局に着いてから30分ほどが過ぎた頃、番組のプロデユーサーのサラ・オコネルさんがやってきて、輪に加わった。
どんな流れで番組が進むのか、と聞いて見ると、「フロスト氏が質問をするので、それに答えていればいいのよ」とオコネルさん。
アルジャジーラ英語放送は世界中から人々を雇用しているようだ。オコネルさんは、アイルランド出身で、元々BBCでドキュメンタリーを作っていたという。著名ドキュメンタリー番組「パノラマ」の一員だった。「パノラマ」は、かつて、故ダイアナ妃が不倫を認めた際の独占インタビューを行ったことでも知られる。
「パノラマ」は、現在はかつての45分から30分に短縮されている。「30分のパノラマはもうパノラマじゃない」とオコネルさん。
制作スタッフの一人のカイダー・シャイルさんはレバノン人。「レバノンから戻ってきたばかり」だという。レバノン生まれだが米国、英国で勉学をしたという。
レバノンには休暇で戻っていたが、7月中旬、イスラエル軍がレバノンにいるヒズボラに対して攻撃を開始した後、レバノンにいられなくなったため、英海軍の船で救出された英国出身者のグループとともに、出国したという。
イスラエルとレバノンのヒズボラの紛争は、米英のメディアの見方とはまた違う風に、シャイルさんからは見えるのではないか、と聞いて見ると、「それはそうだが、どの国際ニュースも当事者から見るとまた違う視点があるのは当然だと思う」と答えた。
「なんといっても、レバノン人の間でのヒズボラに対する支持は変わらないし、今回の紛争でも、最終的にはヒズボラ支持は続くと思う」
▽スタジオへ
歩いて数分のスタジオの中には、応接室のようなセットができており、フロスト氏が座っていた。その横のソファーにはジンバブエ出身の女性と情報サービス会社の男性が座り、カナダ・ラジオのマクミランさんはとなりのスタジオに入り、私とイランのアンサリさんはスタジオの後方に座ることになった。
私とアンサリさんはスタジオの後方にある、隣同士の椅子に腰掛けた。私のいる位置からすると、やや離れた真向かいにフロスト氏と2人のゲストが座っていることになった。
アンサリ氏さんと私は、お互いに小さなマイクを洋服につけられた。アンサリさんは顔から数十センチ離れたカメラを、私は、フロスト氏が読みあげる台本の文句が表示されるモニターを見ているように、といわれた。
▽収録スタート
音楽が鳴り、フロスト氏がしゃべりだした。ジンバブエの女性、ロシアのエネルギー状況を話した男性の話、別スタジオのマクミランさんが児童ポルノの話をし終わると、「今度は小林に聞いてみよう」というフロスト氏の声が聞こえてきた。
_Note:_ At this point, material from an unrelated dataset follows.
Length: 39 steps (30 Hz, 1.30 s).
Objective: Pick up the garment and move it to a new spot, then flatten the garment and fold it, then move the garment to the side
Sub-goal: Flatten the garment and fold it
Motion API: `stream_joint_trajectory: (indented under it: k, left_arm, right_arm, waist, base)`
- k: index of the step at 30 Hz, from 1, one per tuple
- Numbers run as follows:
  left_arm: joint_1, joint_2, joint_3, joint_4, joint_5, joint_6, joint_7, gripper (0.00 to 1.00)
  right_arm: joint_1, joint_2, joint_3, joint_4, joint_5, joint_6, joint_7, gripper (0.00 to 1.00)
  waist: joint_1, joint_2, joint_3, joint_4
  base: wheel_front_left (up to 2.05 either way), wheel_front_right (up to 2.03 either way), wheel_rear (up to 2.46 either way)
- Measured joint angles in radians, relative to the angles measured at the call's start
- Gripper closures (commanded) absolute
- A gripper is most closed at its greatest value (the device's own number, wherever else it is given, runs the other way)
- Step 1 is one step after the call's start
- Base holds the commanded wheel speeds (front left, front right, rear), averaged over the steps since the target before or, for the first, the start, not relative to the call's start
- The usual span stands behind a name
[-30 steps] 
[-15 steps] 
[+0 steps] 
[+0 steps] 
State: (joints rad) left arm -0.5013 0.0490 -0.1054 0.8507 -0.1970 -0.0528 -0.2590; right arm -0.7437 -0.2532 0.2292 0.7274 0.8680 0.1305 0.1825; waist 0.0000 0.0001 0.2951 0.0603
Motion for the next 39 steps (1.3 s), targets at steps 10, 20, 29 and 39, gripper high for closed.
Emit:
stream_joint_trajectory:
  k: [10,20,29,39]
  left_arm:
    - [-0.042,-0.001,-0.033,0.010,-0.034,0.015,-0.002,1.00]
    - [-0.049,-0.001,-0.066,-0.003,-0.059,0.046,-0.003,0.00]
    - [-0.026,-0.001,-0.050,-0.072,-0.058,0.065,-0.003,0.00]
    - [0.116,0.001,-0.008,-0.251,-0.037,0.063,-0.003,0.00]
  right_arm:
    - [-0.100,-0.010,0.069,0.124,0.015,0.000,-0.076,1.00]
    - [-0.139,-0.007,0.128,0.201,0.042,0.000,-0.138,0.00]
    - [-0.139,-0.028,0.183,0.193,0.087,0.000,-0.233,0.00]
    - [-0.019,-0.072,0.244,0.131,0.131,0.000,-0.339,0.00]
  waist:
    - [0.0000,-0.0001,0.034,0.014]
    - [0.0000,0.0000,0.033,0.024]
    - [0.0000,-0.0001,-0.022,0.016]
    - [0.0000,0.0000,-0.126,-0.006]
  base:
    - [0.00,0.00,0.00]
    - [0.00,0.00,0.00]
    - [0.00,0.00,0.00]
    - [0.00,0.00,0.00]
北朝鮮のミサイル危機と日本への影響、反応などを話す。一度質問があり、さらに続けて話す。この間、1、2分ぐらいだろうか。
イランのアンサリさんに話が移り、ほっとしていると、フロスト氏がアンサリさんの言葉をさえぎり、「日本ではイランの核の脅威と北朝鮮のミサイルの脅威とでは、どっちが大きいのか。小林に聞いてみましょう」と話が振られ、一生懸命答えるが、途中で、フロスト氏が、「金総書記は秘書と結婚しましたね」と質問してきた。
この後、イランの話が戻り、「北朝鮮対する懸念の方が大きいと言っていいでしょう」と言うと、これが最後のコメントになった。フロスト氏が締めの文句を言って、収録が終わった。フロスト氏は立ち上がって、出演者全員に握手を求めた。
英語放送は、当初6月放送開始という予定だったが、9月にずれこんだ。これはドーハ、ワシントン、ロンドン、クアラルンプールの4極をスムーズにつなぐシステムが十分に機能していないため、といわれている
放送開始の時期をロンドン支局で改めて聞くと、どの人も「9月中旬」と答えたが、オコネルさんは、「でも、11月という説もあるのよ。年内には必ず開始できると思うけどね...」と話した。